Pituitary Apoplexy Case Series: Outcomes After Endoscopic Endonasal Transsphenoidal Surgery at a Single Tertiary Center

BACKGROUND: The management of pituitary apoplexy, caused by acute hemorrhage and/or infarction of a pituitary adenoma, is debated. OBJECTIVE: To analyze clinical characteristics of patients undergoing endoscopic endonasal approaches (EEAs) for pituitary apoplexy.
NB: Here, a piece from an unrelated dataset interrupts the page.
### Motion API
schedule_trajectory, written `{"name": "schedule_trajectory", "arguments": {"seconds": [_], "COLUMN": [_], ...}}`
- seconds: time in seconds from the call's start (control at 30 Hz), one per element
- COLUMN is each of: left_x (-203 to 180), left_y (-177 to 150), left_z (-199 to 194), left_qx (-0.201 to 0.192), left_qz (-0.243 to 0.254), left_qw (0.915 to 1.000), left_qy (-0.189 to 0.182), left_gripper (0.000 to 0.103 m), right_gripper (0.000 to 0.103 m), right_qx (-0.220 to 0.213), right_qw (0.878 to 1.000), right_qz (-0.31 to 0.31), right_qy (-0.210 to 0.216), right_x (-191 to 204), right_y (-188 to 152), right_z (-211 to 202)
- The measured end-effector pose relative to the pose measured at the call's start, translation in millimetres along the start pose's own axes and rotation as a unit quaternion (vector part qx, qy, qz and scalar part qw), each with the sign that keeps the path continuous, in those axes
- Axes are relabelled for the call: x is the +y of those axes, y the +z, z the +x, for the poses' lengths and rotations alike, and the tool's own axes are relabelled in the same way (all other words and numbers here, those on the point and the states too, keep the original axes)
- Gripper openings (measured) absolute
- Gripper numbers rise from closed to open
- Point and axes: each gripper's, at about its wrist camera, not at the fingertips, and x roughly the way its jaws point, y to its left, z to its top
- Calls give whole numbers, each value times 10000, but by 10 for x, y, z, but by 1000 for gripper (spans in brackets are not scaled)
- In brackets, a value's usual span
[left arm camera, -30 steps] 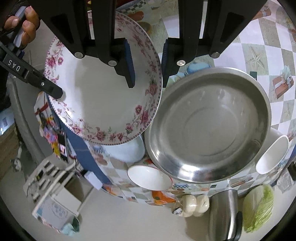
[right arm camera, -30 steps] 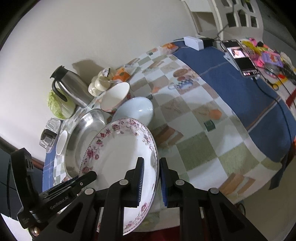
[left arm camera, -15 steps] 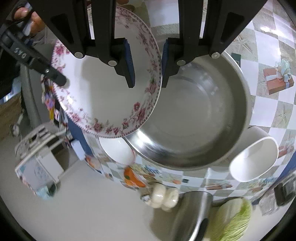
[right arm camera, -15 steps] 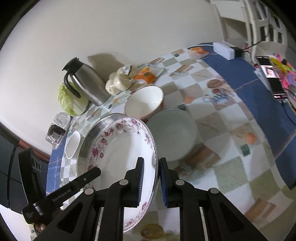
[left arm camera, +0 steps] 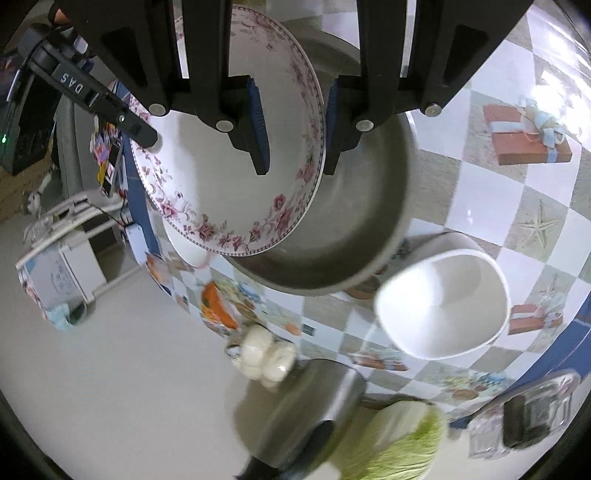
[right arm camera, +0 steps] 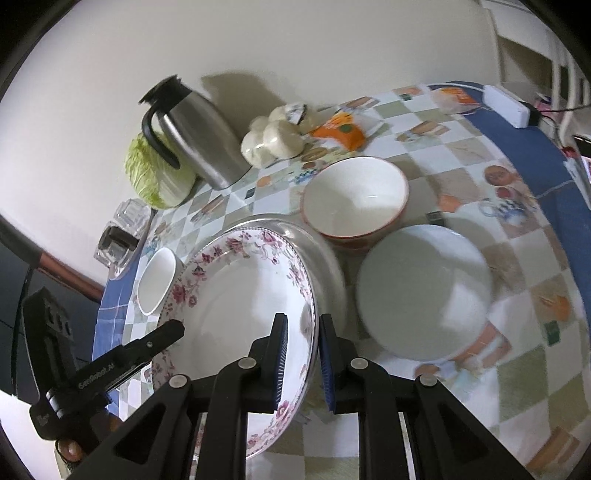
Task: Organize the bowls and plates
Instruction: 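Lower the pink-floral plate into the steel basin with both grippers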
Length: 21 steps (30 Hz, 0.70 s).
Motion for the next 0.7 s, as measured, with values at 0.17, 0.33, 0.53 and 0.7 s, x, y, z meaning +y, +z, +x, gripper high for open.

METHODS: A retrospective review of patients at our institution from 2012 to 2018 undergoing EEA for pituitary apoplexy diagnosed clinically and with imaging/pathologic findings. Analysis included demographics, symptoms, neuroendocrine deficits, neuroimaging, complications, symptom resolution, and follow-up details. RESULTS: Fifty patients (mean age, 53 years) were included. Preoperative symptoms included headache (86%), vision loss (62%), and cranial nerve paresis (40%). Mean tumor diameter was 2.7 cm and extrasellar extension was observed in 96% of tumors. Twenty-eight tumors were hemorrhagic (76%), 24 were necrotic (65%), and 13 (35%) had both features. Magnetic resonance imaging showed gross total resection in 58% of patients. Headache and vision loss improved in 87% and 86% of presenting patients. Cranial nerve paresis resolved in 72% of patients, partially improved in 11%, and remained unchanged in 17%. There were no deaths or carotid artery injuries. Surgical complications included postoperative cerebrospinal fluid leak (n = 4, 8%), epistaxis (n = 2, 4%), postoperative abscess (n = 1, 2%), and transient postoperative vision loss requiring reoperation (n = 1, 4%). Endocrinopathies improved in 21% of patients and panhypopituitarism persisted in 48% and developed in 6% of patients. Mean follow-up time was 26 months; 2 patients experienced recurrence. CONCLUSIONS: EEA for pituitary apoplexy is effective in rapidly improving headache and visual symptoms. Although neuro-ophthalmic deficits often improve over time, panhypopituitarism persists in most patients after surgical resection.